_WORK ORDER_
Scan the records beneath this line for the line holding "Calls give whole" and the line holding "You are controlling", then transcribe exactly those two and all lines between.

Items from a data source
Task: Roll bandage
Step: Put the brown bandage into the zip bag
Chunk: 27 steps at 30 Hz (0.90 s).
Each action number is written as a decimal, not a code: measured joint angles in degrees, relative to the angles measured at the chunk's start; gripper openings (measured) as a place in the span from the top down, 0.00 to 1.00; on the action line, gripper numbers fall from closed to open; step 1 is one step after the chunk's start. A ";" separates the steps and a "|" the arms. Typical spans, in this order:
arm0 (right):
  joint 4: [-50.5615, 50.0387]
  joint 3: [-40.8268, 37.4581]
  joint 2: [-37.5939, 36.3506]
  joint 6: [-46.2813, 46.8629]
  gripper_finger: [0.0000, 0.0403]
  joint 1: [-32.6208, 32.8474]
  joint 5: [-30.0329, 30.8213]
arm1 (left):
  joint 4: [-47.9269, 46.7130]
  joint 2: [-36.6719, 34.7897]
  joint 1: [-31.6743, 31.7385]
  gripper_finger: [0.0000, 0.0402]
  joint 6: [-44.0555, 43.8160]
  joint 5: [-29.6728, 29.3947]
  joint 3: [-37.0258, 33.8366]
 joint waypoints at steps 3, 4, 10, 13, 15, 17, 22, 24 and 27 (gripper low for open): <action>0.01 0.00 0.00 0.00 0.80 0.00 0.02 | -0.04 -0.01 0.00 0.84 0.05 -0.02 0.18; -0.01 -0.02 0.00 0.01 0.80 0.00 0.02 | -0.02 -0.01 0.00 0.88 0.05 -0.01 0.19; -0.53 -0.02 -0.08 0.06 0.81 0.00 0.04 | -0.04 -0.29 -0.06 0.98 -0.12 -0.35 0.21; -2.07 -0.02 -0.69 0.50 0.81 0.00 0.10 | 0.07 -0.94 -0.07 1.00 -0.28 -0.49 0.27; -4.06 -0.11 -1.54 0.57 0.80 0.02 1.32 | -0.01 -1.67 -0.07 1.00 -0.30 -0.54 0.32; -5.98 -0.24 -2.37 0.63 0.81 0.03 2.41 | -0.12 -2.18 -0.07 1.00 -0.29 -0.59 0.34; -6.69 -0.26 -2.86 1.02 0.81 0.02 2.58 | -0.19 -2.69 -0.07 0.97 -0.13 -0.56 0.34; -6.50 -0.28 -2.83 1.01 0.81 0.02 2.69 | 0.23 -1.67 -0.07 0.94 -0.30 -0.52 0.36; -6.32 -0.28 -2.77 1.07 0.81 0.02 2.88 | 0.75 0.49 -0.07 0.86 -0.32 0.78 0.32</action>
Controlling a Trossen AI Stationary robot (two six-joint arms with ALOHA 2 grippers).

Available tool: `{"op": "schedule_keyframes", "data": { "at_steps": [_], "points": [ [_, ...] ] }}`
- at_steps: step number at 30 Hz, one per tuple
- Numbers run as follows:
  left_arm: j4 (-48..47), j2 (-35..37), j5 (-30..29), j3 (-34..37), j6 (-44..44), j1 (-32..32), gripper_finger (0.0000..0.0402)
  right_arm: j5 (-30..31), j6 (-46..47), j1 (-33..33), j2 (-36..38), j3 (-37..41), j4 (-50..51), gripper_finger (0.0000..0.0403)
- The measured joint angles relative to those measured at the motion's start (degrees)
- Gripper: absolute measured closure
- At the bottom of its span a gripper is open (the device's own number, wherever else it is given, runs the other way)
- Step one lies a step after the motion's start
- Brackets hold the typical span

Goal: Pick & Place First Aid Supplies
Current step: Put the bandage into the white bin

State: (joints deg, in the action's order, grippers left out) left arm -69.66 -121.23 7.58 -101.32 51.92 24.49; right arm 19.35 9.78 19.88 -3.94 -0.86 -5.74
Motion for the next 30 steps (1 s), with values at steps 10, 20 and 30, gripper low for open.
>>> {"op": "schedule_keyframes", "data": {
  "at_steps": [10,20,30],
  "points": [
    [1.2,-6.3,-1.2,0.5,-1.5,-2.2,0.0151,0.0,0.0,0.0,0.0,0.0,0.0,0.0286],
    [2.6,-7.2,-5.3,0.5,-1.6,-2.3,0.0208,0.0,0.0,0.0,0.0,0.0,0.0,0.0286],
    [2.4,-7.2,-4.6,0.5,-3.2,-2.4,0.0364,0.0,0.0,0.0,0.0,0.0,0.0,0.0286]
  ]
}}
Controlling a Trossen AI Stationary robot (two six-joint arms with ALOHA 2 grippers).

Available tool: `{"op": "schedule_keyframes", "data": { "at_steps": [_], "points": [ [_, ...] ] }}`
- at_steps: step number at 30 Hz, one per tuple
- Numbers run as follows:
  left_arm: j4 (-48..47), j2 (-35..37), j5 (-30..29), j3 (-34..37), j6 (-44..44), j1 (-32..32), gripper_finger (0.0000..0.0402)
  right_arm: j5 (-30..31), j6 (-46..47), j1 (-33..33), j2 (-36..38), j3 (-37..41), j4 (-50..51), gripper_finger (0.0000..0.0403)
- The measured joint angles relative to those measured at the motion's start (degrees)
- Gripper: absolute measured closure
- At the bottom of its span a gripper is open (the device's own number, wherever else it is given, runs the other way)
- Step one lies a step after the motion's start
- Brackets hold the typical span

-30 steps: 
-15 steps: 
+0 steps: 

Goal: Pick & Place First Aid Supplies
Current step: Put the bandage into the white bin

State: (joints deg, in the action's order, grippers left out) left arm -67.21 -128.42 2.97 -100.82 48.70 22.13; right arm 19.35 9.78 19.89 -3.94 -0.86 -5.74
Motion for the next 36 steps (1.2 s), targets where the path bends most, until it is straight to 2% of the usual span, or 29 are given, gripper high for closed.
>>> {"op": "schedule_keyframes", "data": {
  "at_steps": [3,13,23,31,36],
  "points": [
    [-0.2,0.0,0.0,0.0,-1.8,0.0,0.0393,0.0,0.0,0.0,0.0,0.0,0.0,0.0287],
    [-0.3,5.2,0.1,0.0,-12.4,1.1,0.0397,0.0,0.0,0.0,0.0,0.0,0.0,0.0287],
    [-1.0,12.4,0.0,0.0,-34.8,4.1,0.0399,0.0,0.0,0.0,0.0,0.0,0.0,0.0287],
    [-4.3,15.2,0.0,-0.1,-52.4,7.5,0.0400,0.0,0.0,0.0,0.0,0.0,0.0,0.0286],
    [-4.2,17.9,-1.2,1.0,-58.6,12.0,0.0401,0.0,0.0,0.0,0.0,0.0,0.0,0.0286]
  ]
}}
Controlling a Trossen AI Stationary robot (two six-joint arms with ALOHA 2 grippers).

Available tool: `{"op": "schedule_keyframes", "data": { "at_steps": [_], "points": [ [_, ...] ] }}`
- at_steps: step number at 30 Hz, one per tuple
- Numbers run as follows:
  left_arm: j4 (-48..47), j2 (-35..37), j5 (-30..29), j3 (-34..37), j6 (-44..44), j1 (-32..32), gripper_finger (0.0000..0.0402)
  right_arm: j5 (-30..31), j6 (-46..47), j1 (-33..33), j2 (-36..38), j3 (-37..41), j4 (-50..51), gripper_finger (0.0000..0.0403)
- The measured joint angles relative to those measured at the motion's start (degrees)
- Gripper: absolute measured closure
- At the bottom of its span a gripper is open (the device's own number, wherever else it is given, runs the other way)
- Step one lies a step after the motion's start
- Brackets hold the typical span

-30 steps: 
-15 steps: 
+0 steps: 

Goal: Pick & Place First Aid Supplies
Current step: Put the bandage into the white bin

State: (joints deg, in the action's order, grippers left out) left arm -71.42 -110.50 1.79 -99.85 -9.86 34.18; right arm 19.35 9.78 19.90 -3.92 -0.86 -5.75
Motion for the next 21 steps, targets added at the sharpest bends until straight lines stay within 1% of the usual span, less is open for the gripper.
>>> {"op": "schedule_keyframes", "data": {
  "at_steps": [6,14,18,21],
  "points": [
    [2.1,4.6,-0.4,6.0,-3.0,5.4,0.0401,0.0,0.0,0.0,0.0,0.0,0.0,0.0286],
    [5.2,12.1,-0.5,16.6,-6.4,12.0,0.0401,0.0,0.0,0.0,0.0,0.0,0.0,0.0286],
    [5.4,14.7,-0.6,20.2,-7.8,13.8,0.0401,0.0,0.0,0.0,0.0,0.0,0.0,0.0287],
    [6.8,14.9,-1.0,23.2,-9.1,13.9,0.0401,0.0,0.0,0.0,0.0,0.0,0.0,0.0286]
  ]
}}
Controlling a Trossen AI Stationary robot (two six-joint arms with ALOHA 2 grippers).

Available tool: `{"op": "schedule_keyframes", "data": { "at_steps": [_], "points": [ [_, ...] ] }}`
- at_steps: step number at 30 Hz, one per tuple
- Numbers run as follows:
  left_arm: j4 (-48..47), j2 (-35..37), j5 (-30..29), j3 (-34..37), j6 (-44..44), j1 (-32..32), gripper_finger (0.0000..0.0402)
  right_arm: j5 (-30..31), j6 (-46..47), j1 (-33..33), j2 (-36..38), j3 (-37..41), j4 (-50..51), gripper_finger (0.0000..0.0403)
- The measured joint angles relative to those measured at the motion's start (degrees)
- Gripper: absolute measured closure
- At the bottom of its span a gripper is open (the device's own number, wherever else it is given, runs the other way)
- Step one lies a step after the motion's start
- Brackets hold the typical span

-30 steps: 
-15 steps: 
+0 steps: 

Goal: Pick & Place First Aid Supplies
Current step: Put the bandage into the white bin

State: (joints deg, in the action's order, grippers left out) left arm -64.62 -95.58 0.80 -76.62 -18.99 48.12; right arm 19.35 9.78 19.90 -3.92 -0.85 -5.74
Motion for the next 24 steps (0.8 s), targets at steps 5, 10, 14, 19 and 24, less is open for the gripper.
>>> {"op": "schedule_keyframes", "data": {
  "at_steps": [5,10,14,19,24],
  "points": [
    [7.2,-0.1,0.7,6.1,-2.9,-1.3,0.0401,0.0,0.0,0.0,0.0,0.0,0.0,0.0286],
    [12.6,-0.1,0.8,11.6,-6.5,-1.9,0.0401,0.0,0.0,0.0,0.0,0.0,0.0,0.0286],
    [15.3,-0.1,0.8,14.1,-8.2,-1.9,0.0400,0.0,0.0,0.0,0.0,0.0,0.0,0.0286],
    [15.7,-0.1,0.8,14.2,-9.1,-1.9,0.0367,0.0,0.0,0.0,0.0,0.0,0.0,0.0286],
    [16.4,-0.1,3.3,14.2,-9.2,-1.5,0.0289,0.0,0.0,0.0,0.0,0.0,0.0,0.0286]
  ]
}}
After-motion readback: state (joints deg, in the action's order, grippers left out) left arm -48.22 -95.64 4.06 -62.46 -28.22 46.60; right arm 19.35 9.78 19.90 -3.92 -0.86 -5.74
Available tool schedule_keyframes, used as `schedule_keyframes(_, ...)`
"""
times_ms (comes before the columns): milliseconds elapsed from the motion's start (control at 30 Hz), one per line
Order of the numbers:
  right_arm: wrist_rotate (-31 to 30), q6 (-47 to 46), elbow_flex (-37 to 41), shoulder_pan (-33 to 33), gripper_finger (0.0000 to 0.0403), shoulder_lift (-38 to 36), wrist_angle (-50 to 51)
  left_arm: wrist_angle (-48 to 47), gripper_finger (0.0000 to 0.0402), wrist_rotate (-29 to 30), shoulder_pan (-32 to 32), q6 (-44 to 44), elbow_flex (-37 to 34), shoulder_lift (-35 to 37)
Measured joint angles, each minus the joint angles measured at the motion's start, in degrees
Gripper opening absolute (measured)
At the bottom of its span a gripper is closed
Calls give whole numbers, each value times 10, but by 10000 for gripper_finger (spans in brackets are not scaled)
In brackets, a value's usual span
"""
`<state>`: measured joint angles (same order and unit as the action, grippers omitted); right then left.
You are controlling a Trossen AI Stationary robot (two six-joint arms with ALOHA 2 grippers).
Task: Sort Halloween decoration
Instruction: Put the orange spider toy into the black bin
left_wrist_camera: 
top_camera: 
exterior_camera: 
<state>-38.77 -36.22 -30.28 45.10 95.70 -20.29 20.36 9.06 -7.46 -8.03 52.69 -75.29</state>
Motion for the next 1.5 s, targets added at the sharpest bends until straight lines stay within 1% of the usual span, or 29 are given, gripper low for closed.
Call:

_RESULT OF THIS TASK_
Calls give whole numbers, each value times 10, but by 10000 for gripper_finger (spans in brackets are not scaled)
In brackets, a value's usual span
"""
`<state>`: measured joint angles (same order and unit as the action, grippers omitted); right then left.
You are controlling a Trossen AI Stationary robot (two six-joint arms with ALOHA 2 grippers).

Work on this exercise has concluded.